◆ Problem details
Only one stretch of the data below is needed. Output the lines from the one with "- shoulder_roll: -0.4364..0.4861" up to and including the one with "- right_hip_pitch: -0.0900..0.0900", exactly as they stand.

[Data items]
- - - -

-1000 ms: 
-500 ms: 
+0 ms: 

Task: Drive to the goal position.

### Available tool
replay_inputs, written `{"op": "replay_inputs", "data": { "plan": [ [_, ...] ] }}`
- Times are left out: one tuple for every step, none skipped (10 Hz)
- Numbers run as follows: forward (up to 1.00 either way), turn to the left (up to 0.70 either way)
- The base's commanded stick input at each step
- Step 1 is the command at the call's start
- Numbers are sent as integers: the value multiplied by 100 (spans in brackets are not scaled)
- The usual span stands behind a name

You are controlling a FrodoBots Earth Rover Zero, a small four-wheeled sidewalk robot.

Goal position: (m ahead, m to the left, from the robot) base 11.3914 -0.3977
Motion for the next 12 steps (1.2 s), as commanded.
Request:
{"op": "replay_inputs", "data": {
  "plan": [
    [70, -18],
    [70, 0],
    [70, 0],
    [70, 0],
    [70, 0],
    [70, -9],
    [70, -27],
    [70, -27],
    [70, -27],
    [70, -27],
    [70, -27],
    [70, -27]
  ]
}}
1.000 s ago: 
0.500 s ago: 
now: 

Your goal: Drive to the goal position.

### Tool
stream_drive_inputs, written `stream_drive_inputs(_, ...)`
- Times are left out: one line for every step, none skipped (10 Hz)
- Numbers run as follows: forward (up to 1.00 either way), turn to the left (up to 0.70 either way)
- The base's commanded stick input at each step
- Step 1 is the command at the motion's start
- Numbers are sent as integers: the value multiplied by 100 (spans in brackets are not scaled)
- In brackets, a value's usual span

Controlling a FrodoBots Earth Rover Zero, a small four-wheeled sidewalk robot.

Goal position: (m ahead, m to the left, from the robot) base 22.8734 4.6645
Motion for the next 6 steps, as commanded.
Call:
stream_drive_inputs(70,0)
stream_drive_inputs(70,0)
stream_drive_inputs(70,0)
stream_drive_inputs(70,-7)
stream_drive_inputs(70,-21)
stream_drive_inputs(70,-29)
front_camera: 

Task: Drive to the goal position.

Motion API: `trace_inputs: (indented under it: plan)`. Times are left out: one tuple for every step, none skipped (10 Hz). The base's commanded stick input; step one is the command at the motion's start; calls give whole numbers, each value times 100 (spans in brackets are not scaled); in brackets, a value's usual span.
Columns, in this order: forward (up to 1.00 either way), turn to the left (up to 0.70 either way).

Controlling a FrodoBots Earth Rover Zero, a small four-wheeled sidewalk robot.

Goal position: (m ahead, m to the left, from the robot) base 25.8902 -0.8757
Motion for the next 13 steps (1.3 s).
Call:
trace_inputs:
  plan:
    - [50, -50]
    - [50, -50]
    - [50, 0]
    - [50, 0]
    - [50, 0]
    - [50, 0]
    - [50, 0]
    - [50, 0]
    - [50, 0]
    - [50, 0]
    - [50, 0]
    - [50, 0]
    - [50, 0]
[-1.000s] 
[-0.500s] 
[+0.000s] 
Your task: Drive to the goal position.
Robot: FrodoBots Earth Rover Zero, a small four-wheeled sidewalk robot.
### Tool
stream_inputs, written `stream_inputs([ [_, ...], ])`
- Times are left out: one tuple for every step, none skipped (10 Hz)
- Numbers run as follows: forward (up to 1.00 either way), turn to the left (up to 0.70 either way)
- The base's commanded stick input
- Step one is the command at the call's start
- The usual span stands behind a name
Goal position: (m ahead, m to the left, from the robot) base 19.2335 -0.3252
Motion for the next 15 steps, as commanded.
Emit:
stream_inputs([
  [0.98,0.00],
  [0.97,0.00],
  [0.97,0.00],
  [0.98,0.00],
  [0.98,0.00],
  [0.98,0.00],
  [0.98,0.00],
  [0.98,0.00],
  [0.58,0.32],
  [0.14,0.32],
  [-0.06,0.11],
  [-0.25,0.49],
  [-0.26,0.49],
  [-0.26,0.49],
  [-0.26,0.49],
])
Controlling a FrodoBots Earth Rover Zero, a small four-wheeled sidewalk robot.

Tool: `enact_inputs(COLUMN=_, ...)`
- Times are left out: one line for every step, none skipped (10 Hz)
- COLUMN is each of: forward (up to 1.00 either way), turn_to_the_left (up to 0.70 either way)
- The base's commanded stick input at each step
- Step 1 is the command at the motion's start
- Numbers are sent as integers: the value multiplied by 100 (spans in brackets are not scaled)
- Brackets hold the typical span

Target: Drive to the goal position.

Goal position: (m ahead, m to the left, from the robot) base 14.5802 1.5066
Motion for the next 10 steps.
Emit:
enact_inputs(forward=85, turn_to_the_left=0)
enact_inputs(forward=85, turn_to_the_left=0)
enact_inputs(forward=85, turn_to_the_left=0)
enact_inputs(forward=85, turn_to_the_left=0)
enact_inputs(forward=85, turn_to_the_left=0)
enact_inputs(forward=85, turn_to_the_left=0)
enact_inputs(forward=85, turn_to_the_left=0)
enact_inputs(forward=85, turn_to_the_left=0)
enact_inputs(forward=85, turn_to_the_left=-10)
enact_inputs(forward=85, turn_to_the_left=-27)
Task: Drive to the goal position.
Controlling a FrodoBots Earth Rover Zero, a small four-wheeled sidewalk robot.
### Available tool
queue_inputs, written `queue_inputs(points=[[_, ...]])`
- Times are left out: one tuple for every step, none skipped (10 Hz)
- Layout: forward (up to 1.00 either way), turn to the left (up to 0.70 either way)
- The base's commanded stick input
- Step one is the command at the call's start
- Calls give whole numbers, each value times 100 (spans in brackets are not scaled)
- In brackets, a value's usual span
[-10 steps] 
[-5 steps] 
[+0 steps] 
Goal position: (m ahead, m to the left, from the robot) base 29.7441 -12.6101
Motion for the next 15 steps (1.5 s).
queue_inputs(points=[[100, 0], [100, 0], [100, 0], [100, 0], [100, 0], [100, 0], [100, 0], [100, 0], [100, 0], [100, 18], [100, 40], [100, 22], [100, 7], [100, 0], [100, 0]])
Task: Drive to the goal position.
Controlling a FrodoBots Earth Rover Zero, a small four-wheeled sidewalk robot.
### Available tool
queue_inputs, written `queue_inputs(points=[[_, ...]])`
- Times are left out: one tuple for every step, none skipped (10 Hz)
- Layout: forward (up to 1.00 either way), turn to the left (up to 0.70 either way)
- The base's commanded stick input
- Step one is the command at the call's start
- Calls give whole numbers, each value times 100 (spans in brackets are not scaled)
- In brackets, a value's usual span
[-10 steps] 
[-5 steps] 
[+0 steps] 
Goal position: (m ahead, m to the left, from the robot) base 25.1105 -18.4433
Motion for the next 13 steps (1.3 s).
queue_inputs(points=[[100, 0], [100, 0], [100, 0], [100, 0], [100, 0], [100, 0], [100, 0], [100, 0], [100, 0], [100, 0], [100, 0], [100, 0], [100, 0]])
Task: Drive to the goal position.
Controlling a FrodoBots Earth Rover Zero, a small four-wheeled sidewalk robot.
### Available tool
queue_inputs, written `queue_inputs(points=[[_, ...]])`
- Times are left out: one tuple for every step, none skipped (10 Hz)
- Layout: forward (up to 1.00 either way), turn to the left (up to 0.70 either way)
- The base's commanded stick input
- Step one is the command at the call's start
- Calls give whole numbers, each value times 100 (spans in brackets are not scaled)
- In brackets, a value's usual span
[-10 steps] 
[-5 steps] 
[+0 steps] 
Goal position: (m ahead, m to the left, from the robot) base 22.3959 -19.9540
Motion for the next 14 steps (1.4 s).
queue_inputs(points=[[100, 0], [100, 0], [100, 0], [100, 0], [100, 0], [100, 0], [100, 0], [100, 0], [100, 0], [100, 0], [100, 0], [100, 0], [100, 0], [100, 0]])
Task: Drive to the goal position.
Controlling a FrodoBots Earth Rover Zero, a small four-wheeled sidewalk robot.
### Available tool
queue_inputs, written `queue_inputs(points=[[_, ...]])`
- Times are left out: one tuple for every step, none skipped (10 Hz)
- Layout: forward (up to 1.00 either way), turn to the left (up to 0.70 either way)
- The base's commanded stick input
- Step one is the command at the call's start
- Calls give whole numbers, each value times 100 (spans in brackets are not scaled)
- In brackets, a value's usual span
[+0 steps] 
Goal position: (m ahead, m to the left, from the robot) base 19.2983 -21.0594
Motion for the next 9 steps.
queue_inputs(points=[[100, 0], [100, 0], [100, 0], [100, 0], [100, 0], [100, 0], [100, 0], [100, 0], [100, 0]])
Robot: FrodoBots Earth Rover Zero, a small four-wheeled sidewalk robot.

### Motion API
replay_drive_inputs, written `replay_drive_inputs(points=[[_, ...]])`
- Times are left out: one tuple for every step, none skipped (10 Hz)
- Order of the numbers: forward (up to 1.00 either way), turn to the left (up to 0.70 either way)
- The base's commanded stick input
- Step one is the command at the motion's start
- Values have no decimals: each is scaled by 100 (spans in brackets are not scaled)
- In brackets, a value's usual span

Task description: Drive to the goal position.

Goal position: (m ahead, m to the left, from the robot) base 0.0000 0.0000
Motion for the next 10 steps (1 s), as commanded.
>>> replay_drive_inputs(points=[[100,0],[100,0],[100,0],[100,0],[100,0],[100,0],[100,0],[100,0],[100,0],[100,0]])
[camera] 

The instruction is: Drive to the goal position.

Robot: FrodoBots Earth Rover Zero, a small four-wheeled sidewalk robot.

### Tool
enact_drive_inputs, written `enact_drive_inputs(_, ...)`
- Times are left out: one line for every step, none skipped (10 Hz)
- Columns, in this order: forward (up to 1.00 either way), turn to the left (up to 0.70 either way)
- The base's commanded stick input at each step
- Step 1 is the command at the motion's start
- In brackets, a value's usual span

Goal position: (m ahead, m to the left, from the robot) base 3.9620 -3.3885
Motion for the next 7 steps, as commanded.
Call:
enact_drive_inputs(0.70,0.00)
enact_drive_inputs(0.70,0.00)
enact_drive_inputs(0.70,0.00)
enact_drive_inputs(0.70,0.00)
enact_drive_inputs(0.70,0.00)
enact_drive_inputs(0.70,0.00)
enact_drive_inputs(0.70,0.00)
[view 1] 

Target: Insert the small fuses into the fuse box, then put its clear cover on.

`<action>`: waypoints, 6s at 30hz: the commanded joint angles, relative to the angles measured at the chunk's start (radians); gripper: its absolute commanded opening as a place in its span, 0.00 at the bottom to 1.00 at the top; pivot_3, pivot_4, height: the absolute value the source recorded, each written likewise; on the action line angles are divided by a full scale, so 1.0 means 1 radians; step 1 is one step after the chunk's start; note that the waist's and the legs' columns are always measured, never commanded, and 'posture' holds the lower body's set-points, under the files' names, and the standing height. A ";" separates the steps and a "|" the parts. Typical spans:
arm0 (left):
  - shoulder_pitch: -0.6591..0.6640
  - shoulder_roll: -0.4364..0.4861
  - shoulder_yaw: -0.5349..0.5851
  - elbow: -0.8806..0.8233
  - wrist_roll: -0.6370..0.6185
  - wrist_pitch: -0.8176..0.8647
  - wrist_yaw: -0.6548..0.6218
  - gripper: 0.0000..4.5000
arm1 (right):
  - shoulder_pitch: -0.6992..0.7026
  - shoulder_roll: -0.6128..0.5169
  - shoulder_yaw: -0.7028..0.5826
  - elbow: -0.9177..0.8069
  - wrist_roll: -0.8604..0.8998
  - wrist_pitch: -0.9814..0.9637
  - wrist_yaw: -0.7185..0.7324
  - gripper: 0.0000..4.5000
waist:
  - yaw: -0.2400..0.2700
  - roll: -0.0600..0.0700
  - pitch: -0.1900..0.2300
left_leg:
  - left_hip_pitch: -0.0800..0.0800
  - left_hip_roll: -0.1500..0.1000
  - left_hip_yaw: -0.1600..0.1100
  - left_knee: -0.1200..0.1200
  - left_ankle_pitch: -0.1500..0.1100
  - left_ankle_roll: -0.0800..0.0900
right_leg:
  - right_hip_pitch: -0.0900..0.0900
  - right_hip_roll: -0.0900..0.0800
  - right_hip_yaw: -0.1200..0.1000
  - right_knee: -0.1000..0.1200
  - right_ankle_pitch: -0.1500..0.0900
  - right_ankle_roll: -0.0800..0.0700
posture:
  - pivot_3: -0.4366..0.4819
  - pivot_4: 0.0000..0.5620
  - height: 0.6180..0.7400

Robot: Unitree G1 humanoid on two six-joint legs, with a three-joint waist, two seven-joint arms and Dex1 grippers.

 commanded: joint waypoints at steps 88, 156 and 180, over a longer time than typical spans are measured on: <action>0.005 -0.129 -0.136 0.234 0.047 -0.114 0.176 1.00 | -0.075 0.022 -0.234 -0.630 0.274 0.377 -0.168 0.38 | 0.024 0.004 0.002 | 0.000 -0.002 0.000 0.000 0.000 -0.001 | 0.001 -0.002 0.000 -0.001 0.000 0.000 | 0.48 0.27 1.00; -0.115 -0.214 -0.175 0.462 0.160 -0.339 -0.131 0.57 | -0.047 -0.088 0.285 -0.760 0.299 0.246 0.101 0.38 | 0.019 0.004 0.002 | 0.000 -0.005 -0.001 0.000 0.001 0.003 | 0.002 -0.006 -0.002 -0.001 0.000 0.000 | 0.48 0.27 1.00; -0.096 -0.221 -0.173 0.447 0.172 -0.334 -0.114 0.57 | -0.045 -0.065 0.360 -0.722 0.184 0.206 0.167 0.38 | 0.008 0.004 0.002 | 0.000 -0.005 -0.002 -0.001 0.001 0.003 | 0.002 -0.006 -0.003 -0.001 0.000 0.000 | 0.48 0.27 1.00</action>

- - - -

◆ Task output
  - shoulder_roll: -0.4364..0.4861
  - shoulder_yaw: -0.5349..0.5851
  - elbow: -0.8806..0.8233
  - wrist_roll: -0.6370..0.6185
  - wrist_pitch: -0.8176..0.8647
  - wrist_yaw: -0.6548..0.6218
  - gripper: 0.0000..4.5000
arm1 (right):
  - shoulder_pitch: -0.6992..0.7026
  - shoulder_roll: -0.6128..0.5169
  - shoulder_yaw: -0.7028..0.5826
  - elbow: -0.9177..0.8069
  - wrist_roll: -0.8604..0.8998
  - wrist_pitch: -0.9814..0.9637
  - wrist_yaw: -0.7185..0.7324
  - gripper: 0.0000..4.5000
waist:
  - yaw: -0.2400..0.2700
  - roll: -0.0600..0.0700
  - pitch: -0.1900..0.2300
left_leg:
  - left_hip_pitch: -0.0800..0.0800
  - left_hip_roll: -0.1500..0.1000
  - left_hip_yaw: -0.1600..0.1100
  - left_knee: -0.1200..0.1200
  - left_ankle_pitch: -0.1500..0.1100
  - left_ankle_roll: -0.0800..0.0900
right_leg:
  - right_hip_pitch: -0.0900..0.0900

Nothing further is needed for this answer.